◆ **Task description**: Counting task for the data below: how many lines hold the word "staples"? Answer with the number only.

Items from a dataset:
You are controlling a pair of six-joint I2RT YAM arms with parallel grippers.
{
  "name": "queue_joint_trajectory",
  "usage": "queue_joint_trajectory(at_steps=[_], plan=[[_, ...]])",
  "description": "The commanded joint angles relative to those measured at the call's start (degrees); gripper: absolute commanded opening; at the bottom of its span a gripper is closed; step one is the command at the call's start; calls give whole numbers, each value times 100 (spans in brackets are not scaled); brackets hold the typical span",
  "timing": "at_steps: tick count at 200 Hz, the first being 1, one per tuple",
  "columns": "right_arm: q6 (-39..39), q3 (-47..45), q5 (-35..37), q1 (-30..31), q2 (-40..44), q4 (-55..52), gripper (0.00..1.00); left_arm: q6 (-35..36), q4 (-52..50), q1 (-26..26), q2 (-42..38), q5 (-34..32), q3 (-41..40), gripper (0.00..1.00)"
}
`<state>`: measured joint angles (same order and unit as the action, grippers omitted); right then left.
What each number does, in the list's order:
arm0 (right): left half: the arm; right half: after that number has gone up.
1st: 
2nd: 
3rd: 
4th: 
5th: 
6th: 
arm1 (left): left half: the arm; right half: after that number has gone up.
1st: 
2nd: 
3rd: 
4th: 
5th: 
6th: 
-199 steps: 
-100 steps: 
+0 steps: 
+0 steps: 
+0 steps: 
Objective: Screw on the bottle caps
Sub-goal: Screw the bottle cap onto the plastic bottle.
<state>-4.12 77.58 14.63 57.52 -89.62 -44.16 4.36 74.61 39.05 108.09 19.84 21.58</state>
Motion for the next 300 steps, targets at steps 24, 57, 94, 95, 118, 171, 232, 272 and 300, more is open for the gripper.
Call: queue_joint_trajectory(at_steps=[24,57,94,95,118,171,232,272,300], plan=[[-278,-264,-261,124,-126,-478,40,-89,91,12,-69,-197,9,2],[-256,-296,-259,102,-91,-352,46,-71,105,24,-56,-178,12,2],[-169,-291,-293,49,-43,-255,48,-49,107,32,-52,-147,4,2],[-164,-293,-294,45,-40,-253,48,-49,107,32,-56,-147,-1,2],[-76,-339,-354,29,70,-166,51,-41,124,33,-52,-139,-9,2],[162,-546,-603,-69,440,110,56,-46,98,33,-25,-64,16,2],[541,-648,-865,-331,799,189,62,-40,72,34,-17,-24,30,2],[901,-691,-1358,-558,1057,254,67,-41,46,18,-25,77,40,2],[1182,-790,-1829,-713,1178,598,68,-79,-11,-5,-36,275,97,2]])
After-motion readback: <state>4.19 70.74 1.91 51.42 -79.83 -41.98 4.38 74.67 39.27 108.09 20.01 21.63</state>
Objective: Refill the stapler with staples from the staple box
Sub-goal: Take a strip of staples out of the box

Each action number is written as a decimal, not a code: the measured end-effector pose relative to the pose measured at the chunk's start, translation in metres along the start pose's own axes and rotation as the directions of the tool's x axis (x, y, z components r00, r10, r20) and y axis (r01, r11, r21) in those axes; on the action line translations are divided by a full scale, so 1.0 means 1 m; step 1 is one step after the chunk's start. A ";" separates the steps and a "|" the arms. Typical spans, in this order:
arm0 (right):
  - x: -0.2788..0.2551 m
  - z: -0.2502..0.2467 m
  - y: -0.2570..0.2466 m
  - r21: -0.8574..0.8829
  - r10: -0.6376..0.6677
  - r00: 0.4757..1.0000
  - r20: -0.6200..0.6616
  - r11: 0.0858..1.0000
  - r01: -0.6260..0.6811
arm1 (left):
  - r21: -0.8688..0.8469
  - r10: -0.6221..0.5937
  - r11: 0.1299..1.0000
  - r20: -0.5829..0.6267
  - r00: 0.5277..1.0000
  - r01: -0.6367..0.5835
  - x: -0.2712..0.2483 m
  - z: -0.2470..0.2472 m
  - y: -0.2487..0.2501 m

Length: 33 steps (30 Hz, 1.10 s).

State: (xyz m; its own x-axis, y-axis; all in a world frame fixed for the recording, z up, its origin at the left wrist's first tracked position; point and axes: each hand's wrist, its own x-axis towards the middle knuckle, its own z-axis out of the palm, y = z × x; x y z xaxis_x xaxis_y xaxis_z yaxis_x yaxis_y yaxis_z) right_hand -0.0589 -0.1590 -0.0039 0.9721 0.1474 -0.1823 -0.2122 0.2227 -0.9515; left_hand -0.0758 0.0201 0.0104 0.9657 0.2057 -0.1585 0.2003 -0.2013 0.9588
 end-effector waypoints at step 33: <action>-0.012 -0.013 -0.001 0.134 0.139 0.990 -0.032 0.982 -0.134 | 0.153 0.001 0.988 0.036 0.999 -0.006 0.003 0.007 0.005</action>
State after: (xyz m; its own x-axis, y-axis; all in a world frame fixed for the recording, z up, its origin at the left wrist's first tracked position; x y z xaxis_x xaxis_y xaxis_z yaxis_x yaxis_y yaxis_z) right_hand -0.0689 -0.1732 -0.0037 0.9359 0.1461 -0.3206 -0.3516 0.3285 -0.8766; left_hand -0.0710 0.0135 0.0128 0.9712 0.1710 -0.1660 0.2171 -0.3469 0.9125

◆ **Exercise answer**: 2